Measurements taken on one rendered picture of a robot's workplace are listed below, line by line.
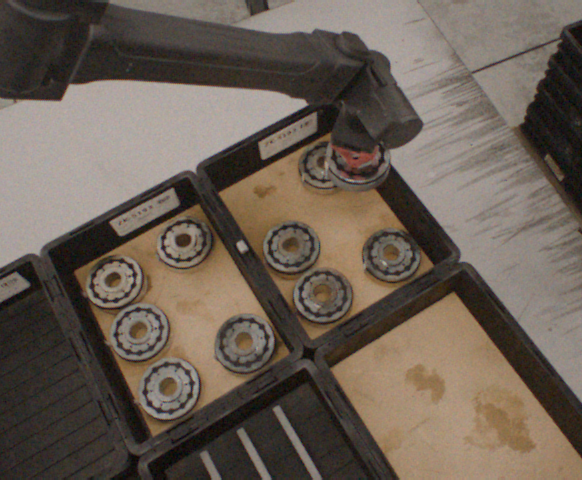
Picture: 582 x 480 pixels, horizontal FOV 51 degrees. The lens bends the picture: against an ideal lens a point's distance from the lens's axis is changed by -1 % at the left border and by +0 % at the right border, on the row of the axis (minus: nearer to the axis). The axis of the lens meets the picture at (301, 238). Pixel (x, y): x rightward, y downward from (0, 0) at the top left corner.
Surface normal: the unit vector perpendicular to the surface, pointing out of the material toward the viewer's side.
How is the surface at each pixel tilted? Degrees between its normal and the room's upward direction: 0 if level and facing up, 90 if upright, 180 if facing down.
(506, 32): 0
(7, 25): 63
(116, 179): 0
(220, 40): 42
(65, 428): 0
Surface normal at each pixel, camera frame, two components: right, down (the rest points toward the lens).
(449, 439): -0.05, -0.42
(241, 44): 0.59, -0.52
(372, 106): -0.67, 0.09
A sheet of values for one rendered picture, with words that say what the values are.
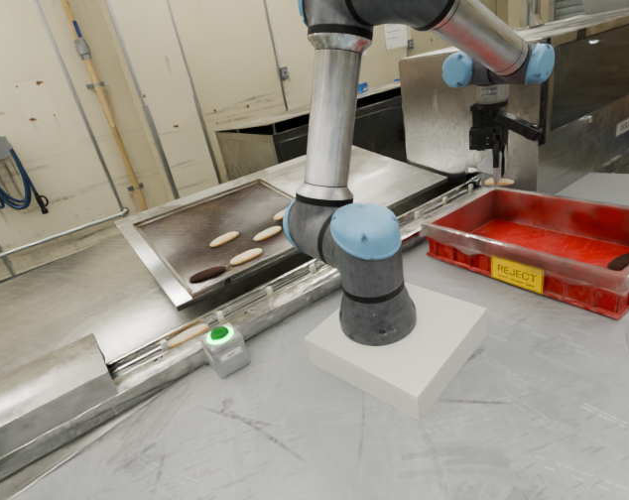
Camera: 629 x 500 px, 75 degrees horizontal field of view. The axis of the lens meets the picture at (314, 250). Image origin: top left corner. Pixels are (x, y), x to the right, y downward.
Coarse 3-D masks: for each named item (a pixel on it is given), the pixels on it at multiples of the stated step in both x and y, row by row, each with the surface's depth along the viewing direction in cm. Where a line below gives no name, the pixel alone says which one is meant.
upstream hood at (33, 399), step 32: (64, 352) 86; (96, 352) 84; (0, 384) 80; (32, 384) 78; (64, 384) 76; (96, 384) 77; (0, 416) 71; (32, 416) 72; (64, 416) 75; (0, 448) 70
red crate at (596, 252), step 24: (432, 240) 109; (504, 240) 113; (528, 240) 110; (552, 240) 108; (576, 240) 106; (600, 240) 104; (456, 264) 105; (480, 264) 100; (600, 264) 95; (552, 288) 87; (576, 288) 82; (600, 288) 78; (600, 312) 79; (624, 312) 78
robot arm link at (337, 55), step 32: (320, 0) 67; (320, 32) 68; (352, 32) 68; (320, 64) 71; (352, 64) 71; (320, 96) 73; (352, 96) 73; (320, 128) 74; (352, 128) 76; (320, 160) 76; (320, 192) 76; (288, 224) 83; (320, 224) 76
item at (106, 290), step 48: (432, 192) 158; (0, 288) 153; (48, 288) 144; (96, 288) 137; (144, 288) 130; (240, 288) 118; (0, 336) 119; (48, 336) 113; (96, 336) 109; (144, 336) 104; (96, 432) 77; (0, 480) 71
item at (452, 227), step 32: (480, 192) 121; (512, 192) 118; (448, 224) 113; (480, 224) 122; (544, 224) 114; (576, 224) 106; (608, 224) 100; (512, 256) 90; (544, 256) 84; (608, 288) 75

--

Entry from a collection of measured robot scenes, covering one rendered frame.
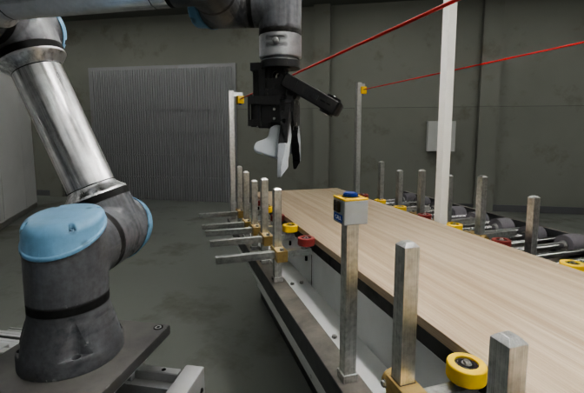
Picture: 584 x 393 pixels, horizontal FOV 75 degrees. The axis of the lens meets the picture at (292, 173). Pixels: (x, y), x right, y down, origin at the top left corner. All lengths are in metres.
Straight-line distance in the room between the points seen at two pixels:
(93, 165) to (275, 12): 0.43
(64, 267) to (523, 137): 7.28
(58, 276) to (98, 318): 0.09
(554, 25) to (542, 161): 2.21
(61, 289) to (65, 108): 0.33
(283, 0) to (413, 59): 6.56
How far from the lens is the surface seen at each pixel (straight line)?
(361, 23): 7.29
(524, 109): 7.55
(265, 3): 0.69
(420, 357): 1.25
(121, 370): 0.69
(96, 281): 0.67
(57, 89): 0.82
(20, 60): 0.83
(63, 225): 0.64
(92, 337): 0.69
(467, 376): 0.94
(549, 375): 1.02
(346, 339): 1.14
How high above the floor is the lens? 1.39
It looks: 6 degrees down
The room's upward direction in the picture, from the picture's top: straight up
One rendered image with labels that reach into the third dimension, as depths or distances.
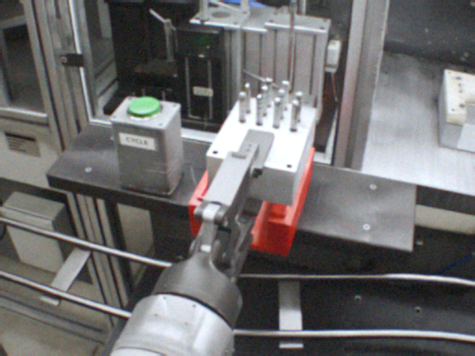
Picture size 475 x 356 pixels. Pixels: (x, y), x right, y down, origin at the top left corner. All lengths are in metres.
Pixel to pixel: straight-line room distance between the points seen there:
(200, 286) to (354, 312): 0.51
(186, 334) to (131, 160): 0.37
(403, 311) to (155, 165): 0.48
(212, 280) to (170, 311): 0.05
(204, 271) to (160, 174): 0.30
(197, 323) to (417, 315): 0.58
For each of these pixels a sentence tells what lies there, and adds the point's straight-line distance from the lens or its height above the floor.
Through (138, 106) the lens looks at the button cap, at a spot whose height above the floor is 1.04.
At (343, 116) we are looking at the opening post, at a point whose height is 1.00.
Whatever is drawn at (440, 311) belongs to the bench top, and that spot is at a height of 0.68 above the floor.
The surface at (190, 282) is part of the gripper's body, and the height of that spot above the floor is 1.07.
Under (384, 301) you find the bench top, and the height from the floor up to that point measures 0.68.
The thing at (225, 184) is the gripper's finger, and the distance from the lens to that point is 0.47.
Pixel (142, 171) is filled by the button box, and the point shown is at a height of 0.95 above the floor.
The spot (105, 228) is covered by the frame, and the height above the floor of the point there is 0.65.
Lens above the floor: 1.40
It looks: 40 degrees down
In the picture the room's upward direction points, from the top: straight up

==

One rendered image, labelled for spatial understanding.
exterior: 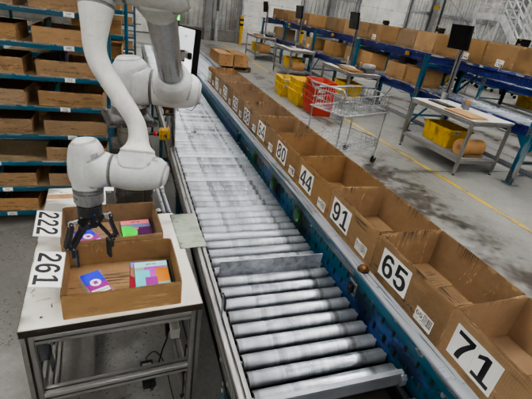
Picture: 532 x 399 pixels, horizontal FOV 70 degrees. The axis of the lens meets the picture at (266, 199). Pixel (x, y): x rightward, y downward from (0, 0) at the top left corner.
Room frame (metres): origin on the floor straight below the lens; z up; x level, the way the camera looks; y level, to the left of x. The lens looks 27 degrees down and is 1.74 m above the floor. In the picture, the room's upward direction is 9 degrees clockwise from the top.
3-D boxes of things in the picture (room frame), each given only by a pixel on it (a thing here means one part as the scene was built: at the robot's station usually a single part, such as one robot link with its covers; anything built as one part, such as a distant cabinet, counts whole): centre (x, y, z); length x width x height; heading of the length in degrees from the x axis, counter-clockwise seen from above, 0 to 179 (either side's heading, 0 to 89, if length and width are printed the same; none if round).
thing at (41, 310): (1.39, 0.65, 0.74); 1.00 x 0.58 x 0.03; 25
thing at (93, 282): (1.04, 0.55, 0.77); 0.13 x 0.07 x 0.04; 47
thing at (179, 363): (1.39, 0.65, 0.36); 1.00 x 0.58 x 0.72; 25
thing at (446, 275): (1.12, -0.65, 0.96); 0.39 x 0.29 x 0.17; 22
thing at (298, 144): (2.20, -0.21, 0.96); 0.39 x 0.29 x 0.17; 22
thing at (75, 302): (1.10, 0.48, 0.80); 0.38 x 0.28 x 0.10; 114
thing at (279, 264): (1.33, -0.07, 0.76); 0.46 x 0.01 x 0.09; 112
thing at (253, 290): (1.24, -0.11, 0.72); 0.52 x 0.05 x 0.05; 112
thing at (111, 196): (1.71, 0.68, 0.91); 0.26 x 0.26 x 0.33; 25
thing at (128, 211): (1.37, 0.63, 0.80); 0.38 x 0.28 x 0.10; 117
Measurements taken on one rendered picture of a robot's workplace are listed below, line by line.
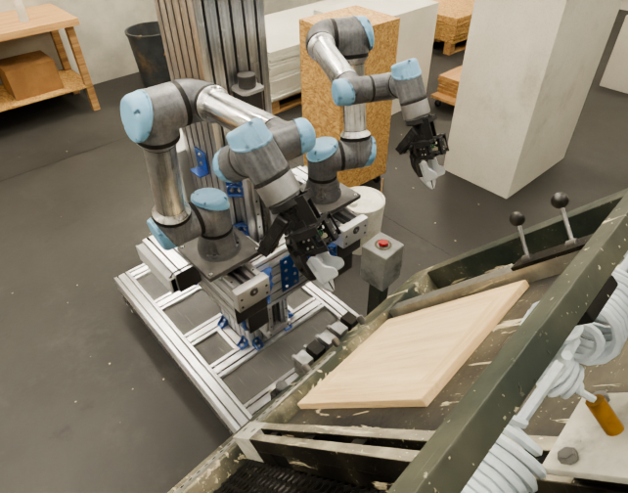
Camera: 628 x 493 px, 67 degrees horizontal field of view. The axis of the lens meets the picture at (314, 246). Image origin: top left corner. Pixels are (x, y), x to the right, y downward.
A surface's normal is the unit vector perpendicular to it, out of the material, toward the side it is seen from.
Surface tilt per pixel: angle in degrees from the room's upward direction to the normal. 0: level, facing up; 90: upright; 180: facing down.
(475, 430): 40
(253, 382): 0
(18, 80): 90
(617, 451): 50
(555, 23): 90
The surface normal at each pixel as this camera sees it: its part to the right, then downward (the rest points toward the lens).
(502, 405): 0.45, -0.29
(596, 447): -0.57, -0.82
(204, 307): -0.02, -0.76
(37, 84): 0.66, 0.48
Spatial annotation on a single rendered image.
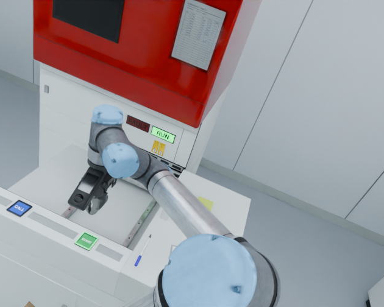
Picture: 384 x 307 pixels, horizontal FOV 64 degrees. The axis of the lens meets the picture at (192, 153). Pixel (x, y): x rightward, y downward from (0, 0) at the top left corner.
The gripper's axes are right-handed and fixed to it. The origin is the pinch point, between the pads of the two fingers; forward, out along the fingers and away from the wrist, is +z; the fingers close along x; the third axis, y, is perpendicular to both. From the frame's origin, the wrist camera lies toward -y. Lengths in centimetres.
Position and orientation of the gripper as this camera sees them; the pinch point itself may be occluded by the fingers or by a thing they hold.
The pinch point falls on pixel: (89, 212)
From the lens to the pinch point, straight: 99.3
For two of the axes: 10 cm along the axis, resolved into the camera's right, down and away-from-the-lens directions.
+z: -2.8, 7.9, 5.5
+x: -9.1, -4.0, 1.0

■ **Task directions**: Starting at the line with "(212, 280) to (170, 311): 0.05" and ending at the line with "In the picture the", print each line of the listing above exactly, with no other lines.

■ **Answer box**:
(212, 280) to (170, 311): 0.05
(204, 271) to (160, 174): 0.30
(197, 323) to (417, 315): 0.58
For each of these pixels a sentence tells what lies there, and adds the point's straight-line distance from the lens or its height above the floor.
Through (138, 106) the lens looks at the button cap, at a spot whose height above the floor is 1.04.
At (343, 116) we are looking at the opening post, at a point whose height is 1.00.
Whatever is drawn at (440, 311) belongs to the bench top, and that spot is at a height of 0.68 above the floor.
The surface at (190, 282) is part of the gripper's body, and the height of that spot above the floor is 1.07.
Under (384, 301) you find the bench top, and the height from the floor up to that point measures 0.68.
The thing at (225, 184) is the gripper's finger, and the distance from the lens to that point is 0.47.
Pixel (142, 171) is filled by the button box, and the point shown is at a height of 0.95 above the floor.
The spot (105, 228) is covered by the frame, and the height above the floor of the point there is 0.65.
Lens above the floor: 1.40
It looks: 40 degrees down
In the picture the room's upward direction points, from the top: straight up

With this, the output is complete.